Microeconomists Take a TEAM Approach to Advancing Scholarship

February 19, 2021

Working group facilitates intellectual exchange and community support, across and beyond Duke

Top row: Tong Guo (Duke), Matthew Johnson (Duke), Andrew Greenland (Elon); middle: Luca Maini (UNC), Ines Black (Duke), Omer Ali (Duke); bottom: Paige Weber (UNC), Sarah Komisarow (Duke), Leah Lakdawala (Wake Forest)
Several members of the Triangle Economists in Applied Microeconomics (TEAM) Working Group took part in a meeting on February 2. Top row: Tong Guo (Duke), Matthew Johnson (Duke), Andrew Greenland (Elon); middle: Luca Maini (UNC), Ines Black (Duke), Omer Ali (Duke); bottom: Paige Weber (UNC), Sarah Komisarow (Duke), Leah Lakdawala (Wake Forest)

How do people make decisions in the face of constraints? Duke University assistant professors Sarah Komisarow, Ines Black and Matthew Johnson are applied microeconomists who approach this question from different angles.

“We’re using real-world data about how individuals make any number of decisions in their lives,” Komisarow explained, “and we’re trying to understand the causal impacts of those decisions. How do my individual decisions affect my long-run outcomes in a very specific way?”

Sarah Komisarow
Sarah Komisarow 

As junior faculty members, the three scholars sought a way to focus on advancing their research and preparing for tenure while building community across schools and departments.

“The cool thing about applied microeconomics is that it’s all over the place,” said Johnson, who is based in the Sanford School of Public Policy. Komisarow has appointments in Sanford and the Department of Economics, Trinity College of Arts & Sciences. Black is at the Fuqua School of Business.

They knew that getting candid feedback on their work in progress would be helpful, but they weren’t sure how to proceed.

Particularly for junior people, it’s not always easy to get feedback in a low stakes setting,” said Komisarow. “A lot of presenting and other opportunities to get feedback are actually [times when] you feel quite judged. Many [colleagues] will be voting on your tenure eventually, so there’s this feeling of only wanting to present something that’s super polished.” Johnson added, “And this is especially true for economists, as our discipline has a been of a reputation for being ruthless in seminar environments.”

Matthew Johnson
Matthew Johnson

Supported by a Duke Faculty Advancement Seed Grant, Komisarow, Johnson and Black launched the Triangle Economists in Applied Microeconomics (TEAM) Working Group. Joining the group were pre-tenure faculty and postdocs in Sanford, Fuqua, Trinity and the Samuel DuBois Cook Center on Social Equity, as well as faculty from UNC–Chapel Hill, Elon University and Wake Forest University.

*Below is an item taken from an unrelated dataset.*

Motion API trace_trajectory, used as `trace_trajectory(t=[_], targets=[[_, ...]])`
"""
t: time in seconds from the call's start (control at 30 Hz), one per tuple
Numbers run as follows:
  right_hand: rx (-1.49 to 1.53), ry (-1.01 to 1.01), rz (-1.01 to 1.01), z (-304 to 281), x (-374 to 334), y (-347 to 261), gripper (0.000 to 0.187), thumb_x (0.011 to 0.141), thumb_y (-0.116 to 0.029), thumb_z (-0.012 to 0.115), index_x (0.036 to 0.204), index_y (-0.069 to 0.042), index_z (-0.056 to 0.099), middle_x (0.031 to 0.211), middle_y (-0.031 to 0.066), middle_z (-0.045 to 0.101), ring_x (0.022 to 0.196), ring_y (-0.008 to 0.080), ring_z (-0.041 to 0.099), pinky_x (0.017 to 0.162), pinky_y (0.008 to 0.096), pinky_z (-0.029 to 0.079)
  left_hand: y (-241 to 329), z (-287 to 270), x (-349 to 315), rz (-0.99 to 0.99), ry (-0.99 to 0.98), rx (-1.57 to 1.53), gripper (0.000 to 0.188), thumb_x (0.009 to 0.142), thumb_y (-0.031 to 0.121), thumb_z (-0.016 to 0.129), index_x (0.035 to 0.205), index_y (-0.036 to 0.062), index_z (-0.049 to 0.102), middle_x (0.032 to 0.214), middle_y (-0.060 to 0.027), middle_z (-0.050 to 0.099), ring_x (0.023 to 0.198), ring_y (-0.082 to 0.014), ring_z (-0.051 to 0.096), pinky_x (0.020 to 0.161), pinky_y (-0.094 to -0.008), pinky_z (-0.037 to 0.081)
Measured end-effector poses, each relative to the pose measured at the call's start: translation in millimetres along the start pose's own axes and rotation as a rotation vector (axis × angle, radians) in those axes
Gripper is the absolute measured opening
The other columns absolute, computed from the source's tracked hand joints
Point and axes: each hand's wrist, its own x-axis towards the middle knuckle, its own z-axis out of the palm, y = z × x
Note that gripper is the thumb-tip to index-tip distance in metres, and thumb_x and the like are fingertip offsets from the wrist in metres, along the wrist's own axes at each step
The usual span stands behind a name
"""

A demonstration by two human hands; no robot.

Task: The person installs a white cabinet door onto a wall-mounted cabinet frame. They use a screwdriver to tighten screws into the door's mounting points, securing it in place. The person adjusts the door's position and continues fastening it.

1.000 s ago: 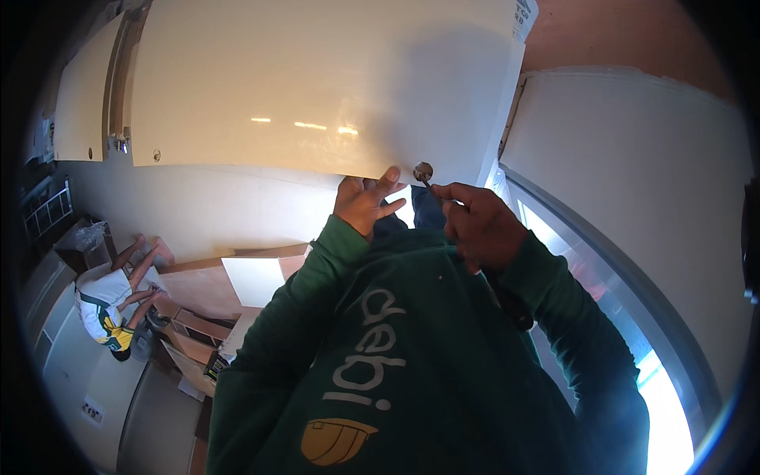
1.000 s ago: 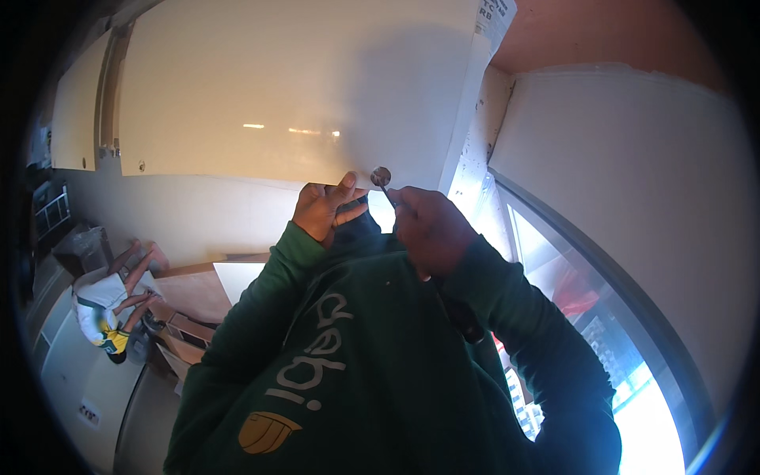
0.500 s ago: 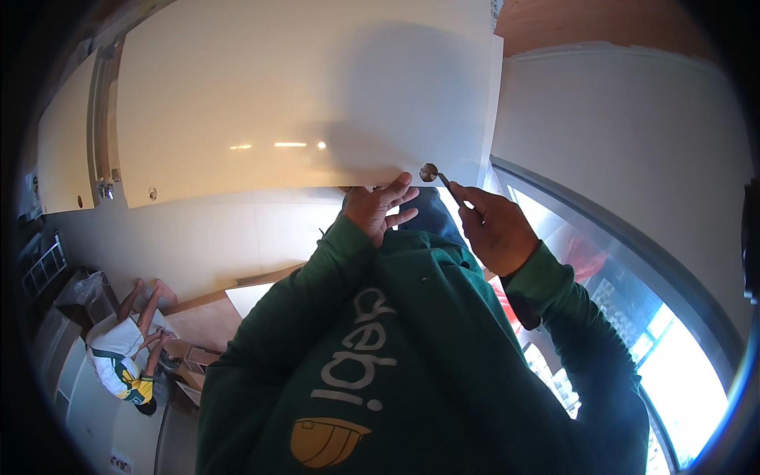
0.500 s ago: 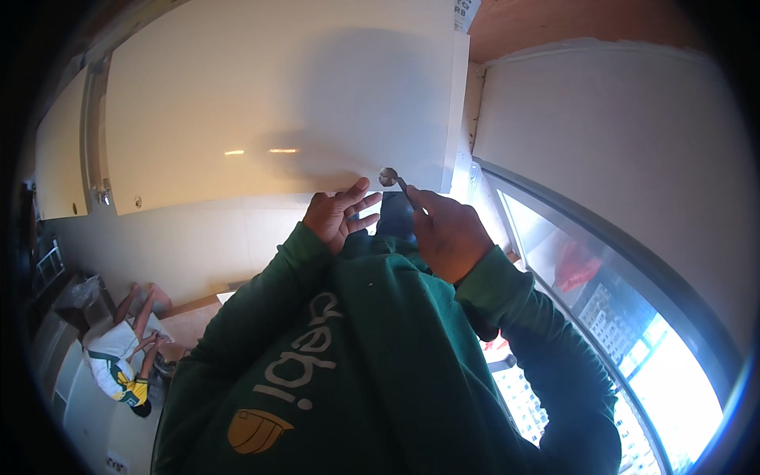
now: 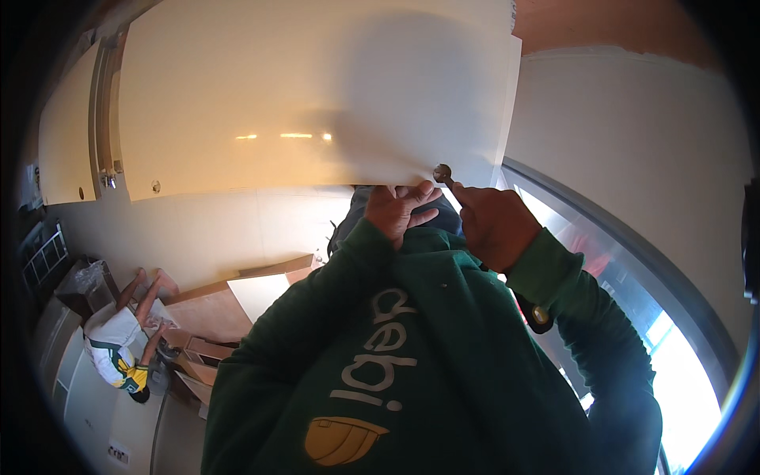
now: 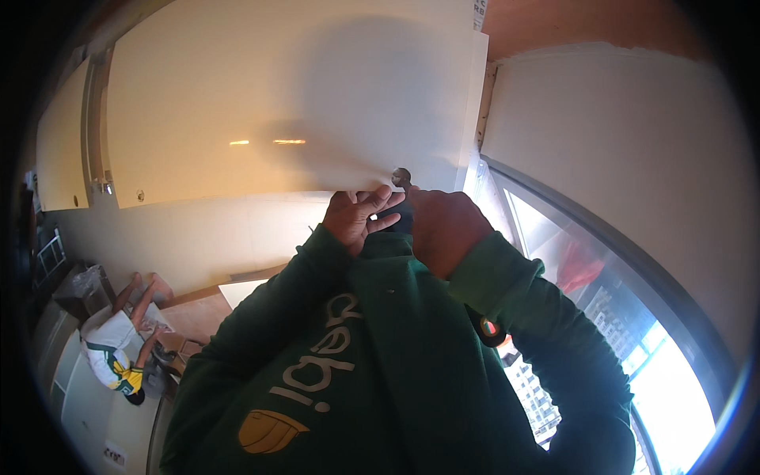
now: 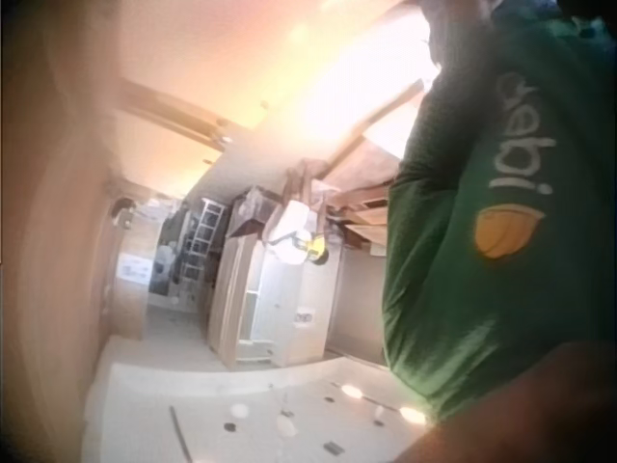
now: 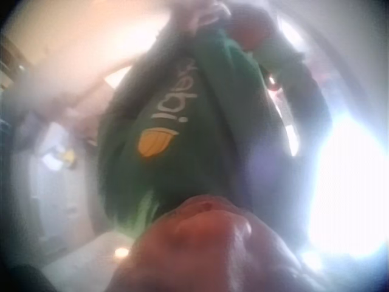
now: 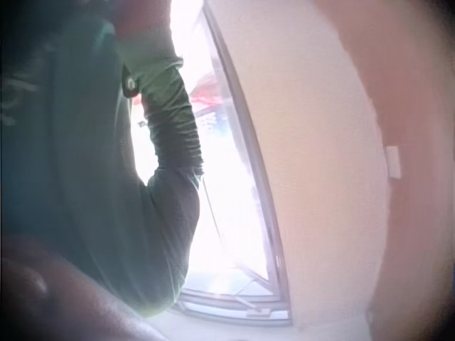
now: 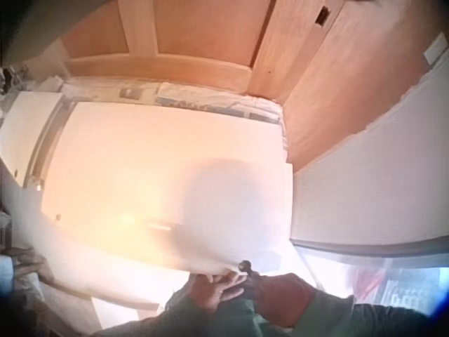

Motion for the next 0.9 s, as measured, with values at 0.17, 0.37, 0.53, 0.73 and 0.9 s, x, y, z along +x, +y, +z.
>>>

“We have had monthly seminars and a writing retreat in the summer over two days,” Johnson said. Due to the pandemic, gatherings have been virtual. “There are typically between eight and ten people at each meeting,” he noted, “where people can sign up to present their work. It’s a very low stakes environment for constructive feedback, which all of us are very hungry for.”

Ines Black
Ines Black

Informed by a survey of members, Komisarow and Johnson organized additional activities. “There was some demand for more writing and community opportunities,” Komisarow said, “so we’re doing that weekly now as a meetup on Zoom. It serves as a way of keeping some space on your calendar to move a research project forward. We check in for ten minutes,” she explained, “then everyone signs off of Zoom and works on whatever they said they’re going to work on. Then we come back and debrief quickly.”

“We’ve also begun a virtual writing workshop with someone who helps with research writing specifically for economists,” Johnson added. The group chose a professional coach who calls herself Econscribe. “So far, it’s proving to be immensely valuable for our writing and also our community-building.”

“Having an actual group of people who are in the same position that you are and will try to help you make your research or paper better is just super valuable,” said Komisarow. “We’re really lucky to have a large number of people in this subfield who feel the same way – that it’s important for their own development but also to be part of a community, helping others advance their careers. I feel like I get a ton out of it.”